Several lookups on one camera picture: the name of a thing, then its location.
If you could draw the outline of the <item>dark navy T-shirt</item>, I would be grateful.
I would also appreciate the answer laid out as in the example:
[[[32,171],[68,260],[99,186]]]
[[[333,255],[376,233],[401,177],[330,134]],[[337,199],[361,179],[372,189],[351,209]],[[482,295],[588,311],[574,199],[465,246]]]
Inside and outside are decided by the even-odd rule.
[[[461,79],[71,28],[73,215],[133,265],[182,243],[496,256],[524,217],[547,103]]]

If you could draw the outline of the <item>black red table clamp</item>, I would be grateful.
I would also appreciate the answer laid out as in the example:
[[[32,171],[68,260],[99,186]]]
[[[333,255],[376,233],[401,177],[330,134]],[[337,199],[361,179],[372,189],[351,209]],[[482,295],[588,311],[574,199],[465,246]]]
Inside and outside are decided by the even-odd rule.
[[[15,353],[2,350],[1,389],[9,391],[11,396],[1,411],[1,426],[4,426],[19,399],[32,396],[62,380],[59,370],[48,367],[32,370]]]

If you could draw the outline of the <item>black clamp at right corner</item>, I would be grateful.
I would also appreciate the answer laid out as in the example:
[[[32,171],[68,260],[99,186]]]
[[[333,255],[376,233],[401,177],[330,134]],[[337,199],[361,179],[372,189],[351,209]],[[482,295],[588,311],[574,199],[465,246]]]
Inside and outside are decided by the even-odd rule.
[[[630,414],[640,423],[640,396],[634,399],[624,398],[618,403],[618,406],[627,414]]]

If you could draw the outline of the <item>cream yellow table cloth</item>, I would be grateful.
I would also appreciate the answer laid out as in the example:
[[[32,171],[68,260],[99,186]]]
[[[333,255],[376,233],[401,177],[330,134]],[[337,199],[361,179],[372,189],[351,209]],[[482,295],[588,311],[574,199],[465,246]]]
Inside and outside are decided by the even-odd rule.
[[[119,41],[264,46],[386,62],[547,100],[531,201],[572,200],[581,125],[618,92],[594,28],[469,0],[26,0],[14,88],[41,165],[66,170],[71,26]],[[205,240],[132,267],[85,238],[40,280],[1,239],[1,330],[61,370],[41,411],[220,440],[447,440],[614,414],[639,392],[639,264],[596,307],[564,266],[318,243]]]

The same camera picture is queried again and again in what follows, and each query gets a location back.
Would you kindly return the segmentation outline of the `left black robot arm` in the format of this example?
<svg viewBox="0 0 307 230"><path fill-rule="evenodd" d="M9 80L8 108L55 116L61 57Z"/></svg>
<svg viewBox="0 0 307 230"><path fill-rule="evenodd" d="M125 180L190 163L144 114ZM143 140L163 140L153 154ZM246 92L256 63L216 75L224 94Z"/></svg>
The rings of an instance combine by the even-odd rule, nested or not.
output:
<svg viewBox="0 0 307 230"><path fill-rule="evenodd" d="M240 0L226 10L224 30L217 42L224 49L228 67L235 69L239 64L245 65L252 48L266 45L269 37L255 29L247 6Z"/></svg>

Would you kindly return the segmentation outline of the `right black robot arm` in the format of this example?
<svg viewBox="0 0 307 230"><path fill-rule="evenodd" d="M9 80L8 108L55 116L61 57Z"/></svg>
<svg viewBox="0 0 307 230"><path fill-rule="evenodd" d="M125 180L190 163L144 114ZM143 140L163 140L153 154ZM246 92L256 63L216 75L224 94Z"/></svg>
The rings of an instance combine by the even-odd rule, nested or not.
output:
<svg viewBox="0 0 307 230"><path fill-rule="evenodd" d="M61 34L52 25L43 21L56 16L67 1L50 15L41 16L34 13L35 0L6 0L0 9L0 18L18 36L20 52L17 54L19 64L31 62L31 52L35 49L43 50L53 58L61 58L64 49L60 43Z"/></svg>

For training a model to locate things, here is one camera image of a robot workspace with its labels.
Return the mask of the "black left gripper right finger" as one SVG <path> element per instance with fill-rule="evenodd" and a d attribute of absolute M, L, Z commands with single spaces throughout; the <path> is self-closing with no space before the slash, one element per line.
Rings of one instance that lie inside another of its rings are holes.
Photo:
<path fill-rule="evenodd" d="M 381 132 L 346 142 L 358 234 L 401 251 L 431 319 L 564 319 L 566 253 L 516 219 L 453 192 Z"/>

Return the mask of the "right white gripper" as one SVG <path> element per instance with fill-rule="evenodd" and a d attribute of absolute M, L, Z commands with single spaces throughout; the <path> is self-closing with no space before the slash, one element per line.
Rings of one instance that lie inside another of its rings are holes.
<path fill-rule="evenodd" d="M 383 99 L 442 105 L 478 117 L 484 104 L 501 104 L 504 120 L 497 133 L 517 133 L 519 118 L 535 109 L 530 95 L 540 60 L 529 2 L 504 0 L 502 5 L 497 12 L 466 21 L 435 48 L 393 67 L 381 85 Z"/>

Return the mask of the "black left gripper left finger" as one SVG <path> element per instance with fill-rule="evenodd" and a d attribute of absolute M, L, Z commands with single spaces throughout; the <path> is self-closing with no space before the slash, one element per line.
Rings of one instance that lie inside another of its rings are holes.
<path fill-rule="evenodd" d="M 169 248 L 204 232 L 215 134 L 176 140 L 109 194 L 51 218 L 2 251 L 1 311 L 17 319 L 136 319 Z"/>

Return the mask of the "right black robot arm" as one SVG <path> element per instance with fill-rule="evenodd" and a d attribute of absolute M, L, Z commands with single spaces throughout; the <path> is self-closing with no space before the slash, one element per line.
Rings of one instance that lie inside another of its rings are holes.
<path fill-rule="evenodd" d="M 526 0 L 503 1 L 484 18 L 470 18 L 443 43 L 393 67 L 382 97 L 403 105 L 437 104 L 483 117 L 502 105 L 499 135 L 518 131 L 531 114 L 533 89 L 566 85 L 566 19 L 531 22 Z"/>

• About this exercise: Nothing should be left out: return all of the records exactly.

• Result of the task:
Several lookups on one camera picture: the name of a thing, then its location.
If you could draw the outline of the <item>dark navy T-shirt</item>, I would be grateful.
I would also appreciate the answer laid out as in the example:
[[[32,171],[68,260],[99,186]]]
[[[333,255],[376,233],[401,177],[330,134]],[[337,199],[361,179],[372,189],[351,209]],[[482,295],[588,311],[574,199],[465,246]]]
Inside and outside are decided by the even-odd rule.
[[[461,79],[71,28],[73,215],[133,265],[182,243],[496,256],[524,217],[547,103]]]

If you could draw the outline of the <item>black red table clamp</item>, I would be grateful.
I would also appreciate the answer laid out as in the example:
[[[32,171],[68,260],[99,186]]]
[[[333,255],[376,233],[401,177],[330,134]],[[337,199],[361,179],[372,189],[351,209]],[[482,295],[588,311],[574,199],[465,246]]]
Inside and outside are decided by the even-odd rule.
[[[15,353],[2,350],[1,389],[9,391],[11,396],[1,411],[1,426],[4,426],[19,399],[32,396],[62,380],[59,370],[48,367],[32,370]]]

If you could draw the outline of the <item>black clamp at right corner</item>, I would be grateful.
I would also appreciate the answer laid out as in the example:
[[[32,171],[68,260],[99,186]]]
[[[333,255],[376,233],[401,177],[330,134]],[[337,199],[361,179],[372,189],[351,209]],[[482,295],[588,311],[574,199],[465,246]]]
Inside and outside are decided by the even-odd rule.
[[[630,414],[640,423],[640,396],[634,399],[624,398],[618,403],[618,406],[627,414]]]

If you could draw the outline of the <item>cream yellow table cloth</item>, I would be grateful.
I would also appreciate the answer laid out as in the example:
[[[32,171],[68,260],[99,186]]]
[[[333,255],[376,233],[401,177],[330,134]],[[337,199],[361,179],[372,189],[351,209]],[[482,295],[588,311],[574,199],[465,246]]]
Inside and outside are decided by the even-odd rule.
[[[119,41],[264,46],[386,62],[547,100],[531,201],[572,200],[581,125],[618,92],[594,28],[469,0],[26,0],[14,88],[41,165],[66,170],[71,26]],[[205,240],[132,267],[85,238],[40,280],[1,239],[1,330],[61,370],[41,411],[220,440],[447,440],[614,414],[639,392],[639,264],[596,307],[564,266],[318,243]]]

The same camera picture is queried again and again in what follows, and each query gets a location back.
Would you kindly return the segmentation outline of the `left black robot arm` in the format of this example?
<svg viewBox="0 0 307 230"><path fill-rule="evenodd" d="M9 80L8 108L55 116L61 57Z"/></svg>
<svg viewBox="0 0 307 230"><path fill-rule="evenodd" d="M125 180L190 163L144 114ZM143 140L163 140L153 154ZM246 92L256 63L216 75L224 94Z"/></svg>
The rings of an instance combine by the even-odd rule, nested or not.
output:
<svg viewBox="0 0 307 230"><path fill-rule="evenodd" d="M240 0L226 10L224 30L217 42L224 49L228 67L235 69L239 64L245 65L252 48L266 45L269 37L255 29L247 6Z"/></svg>

Would you kindly return the segmentation outline of the `right black robot arm` in the format of this example?
<svg viewBox="0 0 307 230"><path fill-rule="evenodd" d="M9 80L8 108L55 116L61 57Z"/></svg>
<svg viewBox="0 0 307 230"><path fill-rule="evenodd" d="M125 180L190 163L144 114ZM143 140L163 140L153 154ZM246 92L256 63L216 75L224 94Z"/></svg>
The rings of an instance combine by the even-odd rule, nested or not.
output:
<svg viewBox="0 0 307 230"><path fill-rule="evenodd" d="M61 34L52 25L43 21L56 16L67 1L50 15L41 16L34 13L35 0L6 0L0 9L0 18L18 36L20 52L17 54L19 64L31 62L31 52L35 49L43 50L53 58L61 58L64 49L60 43Z"/></svg>

For training a model to locate things, here is one camera image of a robot workspace with its labels.
Return the mask of the "black left gripper right finger" as one SVG <path> element per instance with fill-rule="evenodd" and a d attribute of absolute M, L, Z commands with single spaces throughout; the <path> is self-closing with no space before the slash, one element per line.
Rings of one instance that lie inside another of its rings are holes.
Photo:
<path fill-rule="evenodd" d="M 381 132 L 346 142 L 358 234 L 401 251 L 431 319 L 564 319 L 566 253 L 516 219 L 453 192 Z"/>

Return the mask of the "right white gripper" as one SVG <path> element per instance with fill-rule="evenodd" and a d attribute of absolute M, L, Z commands with single spaces throughout; the <path> is self-closing with no space before the slash, one element per line.
Rings of one instance that lie inside another of its rings are holes.
<path fill-rule="evenodd" d="M 383 99 L 442 105 L 478 117 L 484 104 L 501 104 L 504 120 L 497 133 L 517 133 L 519 118 L 535 109 L 530 95 L 540 60 L 529 2 L 504 0 L 502 5 L 497 12 L 466 21 L 435 48 L 393 67 L 381 85 Z"/>

Return the mask of the "black left gripper left finger" as one SVG <path> element per instance with fill-rule="evenodd" and a d attribute of absolute M, L, Z commands with single spaces throughout; the <path> is self-closing with no space before the slash, one element per line.
Rings of one instance that lie inside another of its rings are holes.
<path fill-rule="evenodd" d="M 169 248 L 204 232 L 215 134 L 176 140 L 109 194 L 51 218 L 2 251 L 1 311 L 17 319 L 136 319 Z"/>

Return the mask of the "right black robot arm" as one SVG <path> element per instance with fill-rule="evenodd" and a d attribute of absolute M, L, Z commands with single spaces throughout; the <path> is self-closing with no space before the slash, one element per line.
Rings of one instance that lie inside another of its rings are holes.
<path fill-rule="evenodd" d="M 526 0 L 503 1 L 484 18 L 470 18 L 443 43 L 393 67 L 382 97 L 403 105 L 437 104 L 483 117 L 502 105 L 499 135 L 518 131 L 531 114 L 533 89 L 566 85 L 566 19 L 531 22 Z"/>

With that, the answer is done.